The desire to dance is one of the primitive instincts of mankind. It has been said that ‘dancing’ is older than anything except eating, drinking and love, and that ‘rhythm is   life’… and rhythm is the basis of dancing. It is a fact that emotions stimulate the body into movement, the desire to move in response to emotions is a physiological fact which will survive no matter how it may be suppressed, as long as people exist. The persistence of rhythm and its intimate association with sex and life itself is undeniable, and when rhythm and movement come together, dancing is born.
Prehistoric man expressed his emotions by movement in the day when speech has hardly been born. As time went on language was developed and the immediate need for mime and gesture no longer existed. However, the expressed movements of early man continued, though they ceased to be spontaneous and became first formal and, finally, traditional.
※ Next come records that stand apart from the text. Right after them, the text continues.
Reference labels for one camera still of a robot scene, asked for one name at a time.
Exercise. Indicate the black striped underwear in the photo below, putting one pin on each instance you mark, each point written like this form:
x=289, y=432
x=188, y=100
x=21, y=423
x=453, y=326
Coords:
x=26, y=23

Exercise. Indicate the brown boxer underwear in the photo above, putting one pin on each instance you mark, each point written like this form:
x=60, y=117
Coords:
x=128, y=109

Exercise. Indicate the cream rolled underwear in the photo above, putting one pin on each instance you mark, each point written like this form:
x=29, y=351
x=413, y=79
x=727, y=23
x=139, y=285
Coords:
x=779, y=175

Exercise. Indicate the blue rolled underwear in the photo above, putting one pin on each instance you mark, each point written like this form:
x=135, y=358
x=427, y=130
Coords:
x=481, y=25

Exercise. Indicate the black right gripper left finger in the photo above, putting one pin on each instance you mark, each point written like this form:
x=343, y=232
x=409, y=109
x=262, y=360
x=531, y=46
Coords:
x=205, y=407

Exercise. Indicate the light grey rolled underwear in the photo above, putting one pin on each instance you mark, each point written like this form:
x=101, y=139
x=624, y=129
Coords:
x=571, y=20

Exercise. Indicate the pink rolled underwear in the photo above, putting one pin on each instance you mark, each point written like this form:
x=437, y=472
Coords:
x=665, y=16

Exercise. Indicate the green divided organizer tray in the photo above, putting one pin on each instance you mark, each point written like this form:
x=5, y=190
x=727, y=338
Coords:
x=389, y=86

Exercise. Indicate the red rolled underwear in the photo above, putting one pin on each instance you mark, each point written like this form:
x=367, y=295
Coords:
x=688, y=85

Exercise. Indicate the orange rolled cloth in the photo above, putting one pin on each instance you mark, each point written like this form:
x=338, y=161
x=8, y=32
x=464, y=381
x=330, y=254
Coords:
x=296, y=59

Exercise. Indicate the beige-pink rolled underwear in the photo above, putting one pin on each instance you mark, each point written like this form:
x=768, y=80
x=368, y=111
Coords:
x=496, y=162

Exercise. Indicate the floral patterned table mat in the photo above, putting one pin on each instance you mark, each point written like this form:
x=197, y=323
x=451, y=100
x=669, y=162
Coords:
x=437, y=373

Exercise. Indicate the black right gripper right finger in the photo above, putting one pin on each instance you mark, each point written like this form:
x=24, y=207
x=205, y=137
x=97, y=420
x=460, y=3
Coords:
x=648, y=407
They were adapted as part of the customs of the tribe which became later the foundation of folk dance.
The dance languished in the middle dark ages . It was mostly present in the church festival days, especially in Italy, France , and England. Indeed it is not really until the 15th century that we begin to find reliable records of the actual dances then in vogue : The “orchesographie” of  “Thoinot Arbeau” published in France in 1588 constituted a major treatise describing the steps of the “danse de caractère” and the “danse de cour” of 15th and 16th century. The birth of classical ballet in that period of time gave the way to a new mode of expression converging towards a theatrical form which will rule Europe entirely during four centuries.
It was not until the latter half of the 17th century after Louis XIV has founded his “Académie royale de Musique et de Danse”, that hard and fast rules for the execution of every dance were laid down by the members of the “Académie” and the “5th positions” of the feet were formulated for the first time. These dances like the Minuet and the Gavotte were therefore spectacular and personal, and being spectacular they had to be based on a technique which was to some extent artificial. The legs had to be turned out, so as to provide a more graceful “line”, and many purely ‘decorative’ steps such as ”entrechats” and “cabrioles” were executed. The political function of the “ballet de cour” is to reinforce the image of the king, of his power and his justice in an eventful political environment; religious wars, conflicts between nobility and the power of “Richelieu” and then “Mazarin”.